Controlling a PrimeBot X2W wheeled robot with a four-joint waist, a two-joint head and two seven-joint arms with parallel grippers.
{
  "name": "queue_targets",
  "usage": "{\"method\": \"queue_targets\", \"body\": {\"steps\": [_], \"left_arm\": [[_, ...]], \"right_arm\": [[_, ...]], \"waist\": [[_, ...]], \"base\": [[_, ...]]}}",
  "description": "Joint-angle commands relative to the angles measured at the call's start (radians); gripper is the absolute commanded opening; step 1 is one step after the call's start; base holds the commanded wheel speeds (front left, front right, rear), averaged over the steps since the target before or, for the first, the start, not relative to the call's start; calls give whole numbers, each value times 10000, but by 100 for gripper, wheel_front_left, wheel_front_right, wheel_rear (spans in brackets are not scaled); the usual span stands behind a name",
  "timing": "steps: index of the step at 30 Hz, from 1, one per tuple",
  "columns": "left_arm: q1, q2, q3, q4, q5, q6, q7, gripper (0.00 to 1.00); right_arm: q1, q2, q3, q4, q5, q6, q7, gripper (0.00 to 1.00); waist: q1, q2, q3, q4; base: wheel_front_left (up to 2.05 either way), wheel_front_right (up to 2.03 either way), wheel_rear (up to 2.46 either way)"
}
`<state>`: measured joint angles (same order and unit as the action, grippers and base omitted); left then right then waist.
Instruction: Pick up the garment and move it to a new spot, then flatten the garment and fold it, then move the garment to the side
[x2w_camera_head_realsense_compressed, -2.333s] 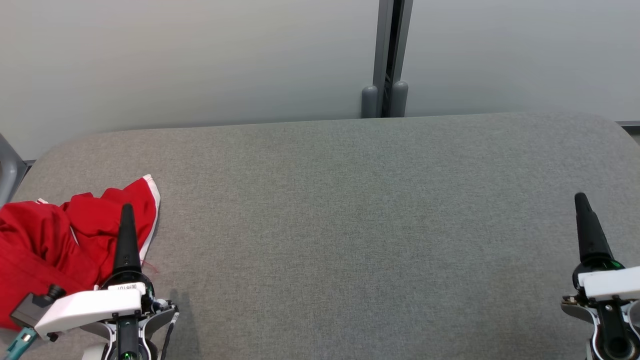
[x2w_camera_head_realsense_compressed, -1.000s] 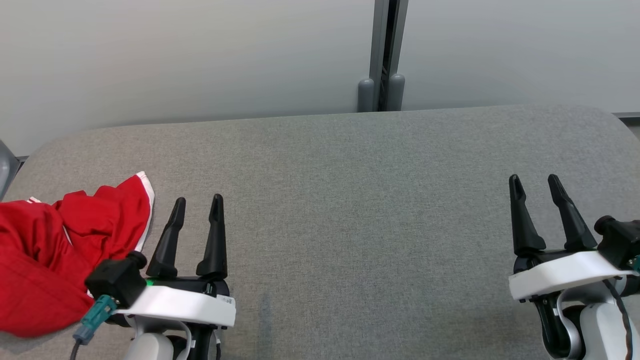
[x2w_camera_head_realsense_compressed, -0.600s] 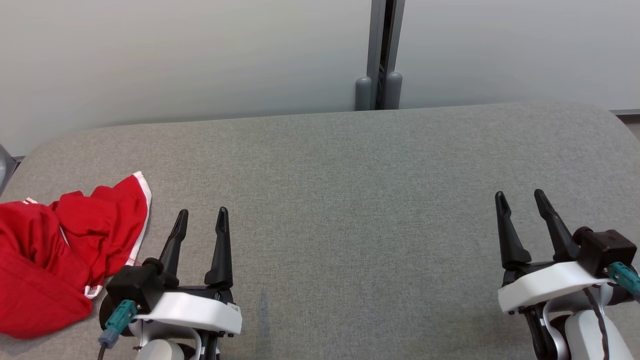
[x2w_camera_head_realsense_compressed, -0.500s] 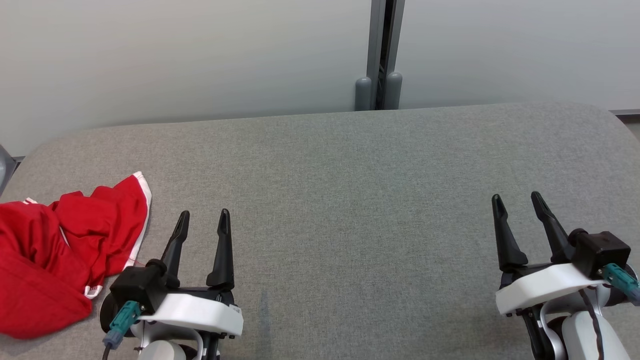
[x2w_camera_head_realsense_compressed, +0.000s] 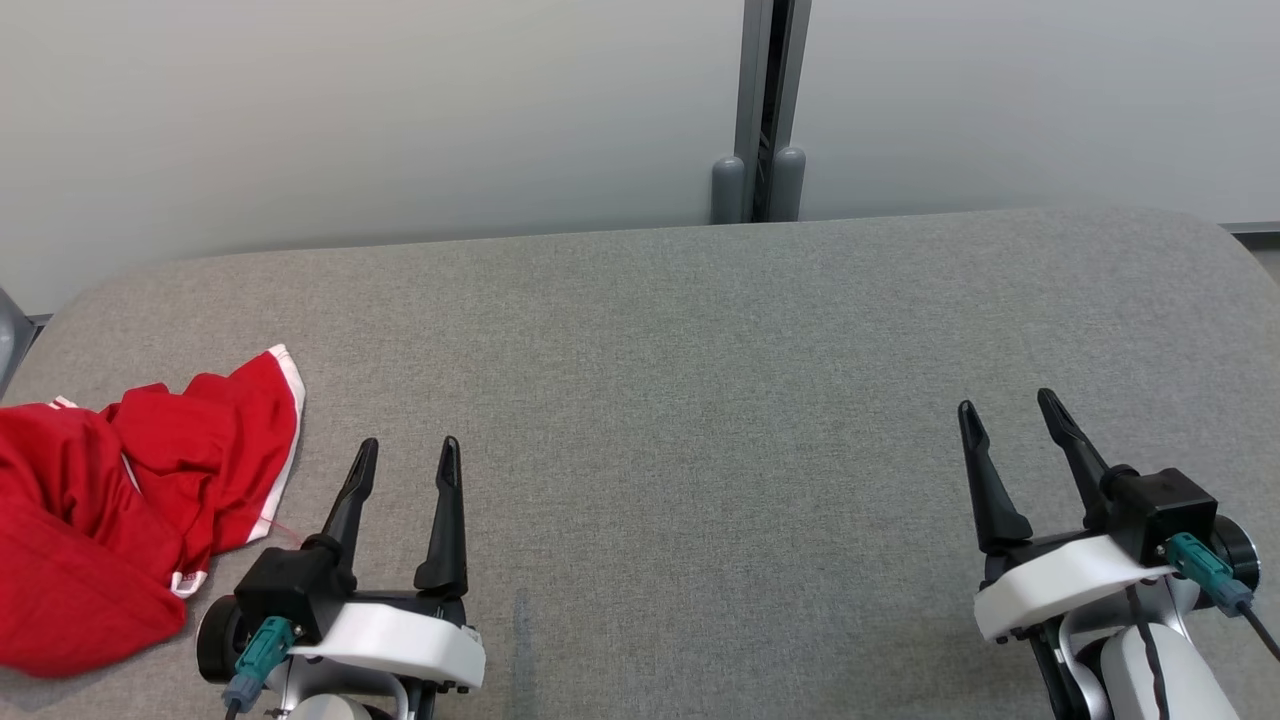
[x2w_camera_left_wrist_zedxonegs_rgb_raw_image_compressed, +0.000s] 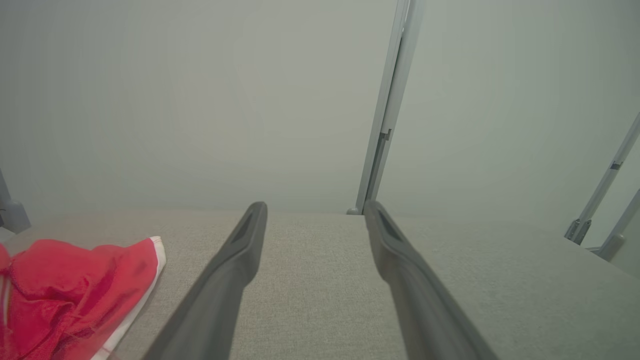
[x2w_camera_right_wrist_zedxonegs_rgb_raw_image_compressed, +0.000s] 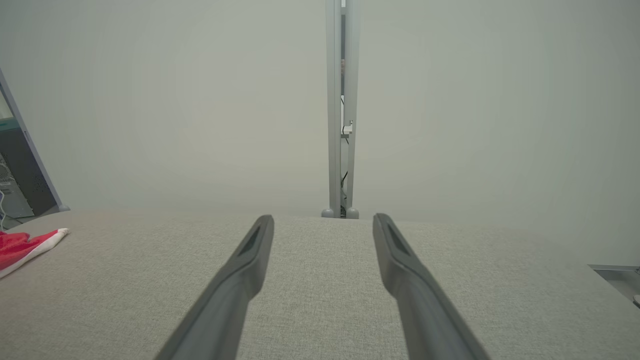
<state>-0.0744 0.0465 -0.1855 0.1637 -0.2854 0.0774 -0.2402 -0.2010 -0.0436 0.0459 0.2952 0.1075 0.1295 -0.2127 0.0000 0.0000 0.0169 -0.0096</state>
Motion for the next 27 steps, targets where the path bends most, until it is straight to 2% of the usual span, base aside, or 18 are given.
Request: {"method": "queue_targets", "body": {"steps": [1,17,27], "left_arm": [[1,53,59,6,54,-3,-69,100],[102,61,164,89,836,11,-238,100],[153,60,165,150,778,-31,-257,100]], "right_arm": [[-122,-91,23,23,-239,19,-139,100],[-236,-102,249,407,-710,20,-508,100],[-258,-99,430,772,1103,14,-559,100]], "waist": [[0,0,-3,0],[0,0,-21,-83],[0,0,-69,-71]], "base": [[0,0,0],[0,0,0],[0,0,0]]}}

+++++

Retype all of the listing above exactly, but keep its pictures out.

--- Solution to the problem ---
Controlling a PrimeBot X2W wheeled robot with a four-joint waist, a two-joint head and two seven-joint arms with parallel grippers.
{
  "name": "queue_targets",
  "usage": "{\"method\": \"queue_targets\", \"body\": {\"steps\": [_], \"left_arm\": [[_, ...]], \"right_arm\": [[_, ...]], \"waist\": [[_, ...]], \"base\": [[_, ...]]}}",
  "description": "Joint-angle commands relative to the angles measured at the call's start (radians); gripper is the absolute commanded opening; step 1 is one step after the call's start; base holds the commanded wheel speeds (front left, front right, rear), averaged over the steps since the target before or, for the first, the start, not relative to the call's start; calls give whole numbers, each value times 10000, but by 100 for gripper, wheel_front_left, wheel_front_right, wheel_rear (spans in brackets are not scaled); the usual span stands behind a name",
  "timing": "steps: index of the step at 30 Hz, from 1, one per tuple",
  "columns": "left_arm: q1, q2, q3, q4, q5, q6, q7, gripper (0.00 to 1.00); right_arm: q1, q2, q3, q4, q5, q6, q7, gripper (0.00 to 1.00); waist: q1, q2, q3, q4; base: wheel_front_left (up to 2.05 either way), wheel_front_right (up to 2.03 either way), wheel_rear (up to 2.46 either way)"
}
`<state>`: measured joint angles (same order and unit as the action, grippers and base omitted); left then right then waist.
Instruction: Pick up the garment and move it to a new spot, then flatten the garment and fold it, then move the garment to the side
[x2w_camera_head_realsense_compressed, -2.333s] 
[x2w_camera_head_realsense_compressed, -1.000s] 
[x2w_camera_head_realsense_compressed, -0.600s] 
[x2w_camera_head_realsense_compressed, -0.500s] 
[x2w_camera_head_realsense_compressed, +0.000s] 
[x2w_camera_left_wrist_zedxonegs_rgb_raw_image_compressed, +0.000s] 
[x2w_camera_right_wrist_zedxonegs_rgb_raw_image_compressed, +0.000s] 
<state>-0.0744 0.0465 -0.1855 0.1637 -0.2854 0.0774 -0.2402 -0.2010 -0.0436 0.0459 0.2952 0.1075 0.1295 -0.2127 0.0000 0.0000 0.0169 -0.0096</state>
Motion for the next 27 steps, targets where the path bends most, until it is straight to 2% of the usual span, base aside, or 18 are given.
Request: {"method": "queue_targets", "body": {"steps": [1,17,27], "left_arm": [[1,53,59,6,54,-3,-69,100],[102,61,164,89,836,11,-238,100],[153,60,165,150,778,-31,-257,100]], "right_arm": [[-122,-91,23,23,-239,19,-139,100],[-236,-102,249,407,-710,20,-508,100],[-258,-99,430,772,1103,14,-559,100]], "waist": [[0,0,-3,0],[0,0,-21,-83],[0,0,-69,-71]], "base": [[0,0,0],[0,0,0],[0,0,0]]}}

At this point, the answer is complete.